See Doc. 171-1 at 35.
Hebert first argues that Ehle failed to highlight that Bloch was "in a state of crisis and self-destruction [and] could, tragically, have ended his life without any intervening cause." When questioning Bloch's daughter-in-law on cross examination, Ehle asked the following question about Bloch: "So it's more of depression, sadness, the love of his life was gone, and he just didn't have the strength to go on sometimes. Would you agree with that?" When cross-examining Jeremy Horn, a counselor who worked at a disability shelter where Bloch lived for some time, Ehle asked: "What was Mr. Bloch's disability?" to which Horn responded, "If memory serves, his was depression as well as alcoholism." The record shows that Ehle did in fact highlight Bloch's mental state at the time of his disappearance in an apparent effort to suggest that Bloch was not murdered.
Id. at 40.
Doc. 149 at 20.
Id. at 218.
Hebert also argues that Ehle failed to challenge the investigation into Bloch's death. During cross-examination of Jefferson Parish Sheriff's Detective Dianne Perrilloux, who investigated Bloch's death, Ehle repeatedly questioned her theory about Bloch's disappearance and ultimately challenged the credibility of Perrilloux herself, referencing Perrilloux's resignation from the Sheriff's Office amid controversy. During his closing argument, Ehle made the following comment regarding the Sheriff's Office investigation into Bloch's disappearance, "You know what, I don't even know if they investigated it. It seems to me they didn't investigate it." Again, the record shows that Ehle in fact questioned the reliability of the investigation into Bloch's disappearance both through his cross-examination of witnesses and during his closing argument.
See Doc. 150 at 158-77.
Doc. 152 at 98. --------
Hebert additionally argues that Ehle failed to "point the finger" at alternative suspects in Bloch's disappearance and failed to challenge the credibility of several of the Government's witnesses.
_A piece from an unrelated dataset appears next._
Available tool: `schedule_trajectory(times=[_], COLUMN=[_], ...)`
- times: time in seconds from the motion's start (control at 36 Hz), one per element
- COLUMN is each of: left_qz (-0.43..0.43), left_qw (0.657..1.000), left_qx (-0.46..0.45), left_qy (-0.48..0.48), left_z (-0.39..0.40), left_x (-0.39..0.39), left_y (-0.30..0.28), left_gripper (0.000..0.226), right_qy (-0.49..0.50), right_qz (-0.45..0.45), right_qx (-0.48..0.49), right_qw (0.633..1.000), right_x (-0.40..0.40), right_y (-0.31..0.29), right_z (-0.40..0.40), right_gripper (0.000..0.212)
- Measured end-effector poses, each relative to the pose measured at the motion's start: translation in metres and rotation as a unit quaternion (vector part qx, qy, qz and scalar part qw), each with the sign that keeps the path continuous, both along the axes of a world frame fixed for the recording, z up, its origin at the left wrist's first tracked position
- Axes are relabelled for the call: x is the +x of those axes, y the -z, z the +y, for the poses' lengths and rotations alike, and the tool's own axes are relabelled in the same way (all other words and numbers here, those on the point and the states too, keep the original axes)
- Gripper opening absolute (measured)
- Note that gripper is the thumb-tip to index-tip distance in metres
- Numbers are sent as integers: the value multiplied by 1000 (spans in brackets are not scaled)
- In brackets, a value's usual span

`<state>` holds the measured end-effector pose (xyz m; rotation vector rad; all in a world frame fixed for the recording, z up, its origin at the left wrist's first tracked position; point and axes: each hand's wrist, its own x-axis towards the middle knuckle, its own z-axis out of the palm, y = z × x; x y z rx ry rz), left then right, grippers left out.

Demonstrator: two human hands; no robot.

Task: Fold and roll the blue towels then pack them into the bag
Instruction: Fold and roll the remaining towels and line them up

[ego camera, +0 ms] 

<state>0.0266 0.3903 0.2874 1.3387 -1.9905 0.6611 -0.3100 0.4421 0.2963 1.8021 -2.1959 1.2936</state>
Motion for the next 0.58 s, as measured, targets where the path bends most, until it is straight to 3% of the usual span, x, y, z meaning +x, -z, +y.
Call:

Even assuming these allegations to be true, Hebert has failed to show that Ehle engaged in constitutionally deficient representation while defending Hebert during the sentencing hearing. Ehle hired a private investigator to look into Bloch's disappearance, cross-examined the Government's key witnesses, introduced evidence, and poked a number of holes in the Government's case during his closing argument. Ehle focused his closing argument on addressing inconsistencies in the Government's time frame regarding Bloch's disappearance. Such a strategy is not objectively unreasonable when one's client is facing a murder charge but the victim's body is nowhere to be found and witnesses claim to have seen the victim alive days after the time period in which the Government alleges that the victim was killed. In sum, Ehle's representation of Hebert during the sentencing hearing was not constitutionally deficient.
For the foregoing reasons, the Court finds that the records of this case conclusively show that Petitioner Hebert is entitled to no relief. Accordingly, the Court need not hold an evidentiary hearing, and Hebert's § 2255 Petition is DENIED.
New Orleans, Louisiana this 9th day of July, 2019.